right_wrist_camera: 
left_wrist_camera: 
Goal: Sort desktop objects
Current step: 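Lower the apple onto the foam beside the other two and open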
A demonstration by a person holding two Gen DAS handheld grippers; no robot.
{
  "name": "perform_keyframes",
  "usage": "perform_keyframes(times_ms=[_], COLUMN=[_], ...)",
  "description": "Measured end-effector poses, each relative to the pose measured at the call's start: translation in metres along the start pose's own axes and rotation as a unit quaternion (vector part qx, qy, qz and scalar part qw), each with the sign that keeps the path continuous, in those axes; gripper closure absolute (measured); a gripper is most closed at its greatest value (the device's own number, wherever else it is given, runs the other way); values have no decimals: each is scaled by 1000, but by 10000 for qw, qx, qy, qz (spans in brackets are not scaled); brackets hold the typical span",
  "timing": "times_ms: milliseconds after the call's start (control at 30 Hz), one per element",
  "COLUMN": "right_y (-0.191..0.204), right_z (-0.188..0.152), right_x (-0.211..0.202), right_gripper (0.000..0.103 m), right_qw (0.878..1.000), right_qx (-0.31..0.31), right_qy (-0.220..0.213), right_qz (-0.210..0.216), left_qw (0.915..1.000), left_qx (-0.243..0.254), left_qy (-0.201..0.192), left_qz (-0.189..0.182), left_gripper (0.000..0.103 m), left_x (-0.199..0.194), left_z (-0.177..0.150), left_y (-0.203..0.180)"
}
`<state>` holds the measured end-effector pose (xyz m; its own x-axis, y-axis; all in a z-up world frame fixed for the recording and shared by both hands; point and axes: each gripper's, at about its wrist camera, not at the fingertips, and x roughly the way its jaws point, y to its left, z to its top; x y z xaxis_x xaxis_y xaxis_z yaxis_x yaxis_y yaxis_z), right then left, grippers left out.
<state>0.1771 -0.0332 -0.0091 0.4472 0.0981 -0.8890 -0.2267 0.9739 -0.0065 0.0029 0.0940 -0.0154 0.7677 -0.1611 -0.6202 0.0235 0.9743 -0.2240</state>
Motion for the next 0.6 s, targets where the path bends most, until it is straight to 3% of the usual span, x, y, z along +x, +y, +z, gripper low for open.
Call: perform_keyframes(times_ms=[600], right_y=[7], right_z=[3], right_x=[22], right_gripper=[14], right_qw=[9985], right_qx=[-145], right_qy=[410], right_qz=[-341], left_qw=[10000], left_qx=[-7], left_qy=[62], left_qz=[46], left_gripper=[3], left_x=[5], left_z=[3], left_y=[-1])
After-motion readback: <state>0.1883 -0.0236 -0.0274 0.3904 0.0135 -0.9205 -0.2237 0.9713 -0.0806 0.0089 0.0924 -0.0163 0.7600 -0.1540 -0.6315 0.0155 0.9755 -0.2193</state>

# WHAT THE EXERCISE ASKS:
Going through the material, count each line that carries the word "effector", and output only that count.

# COMPLETED TASK:
2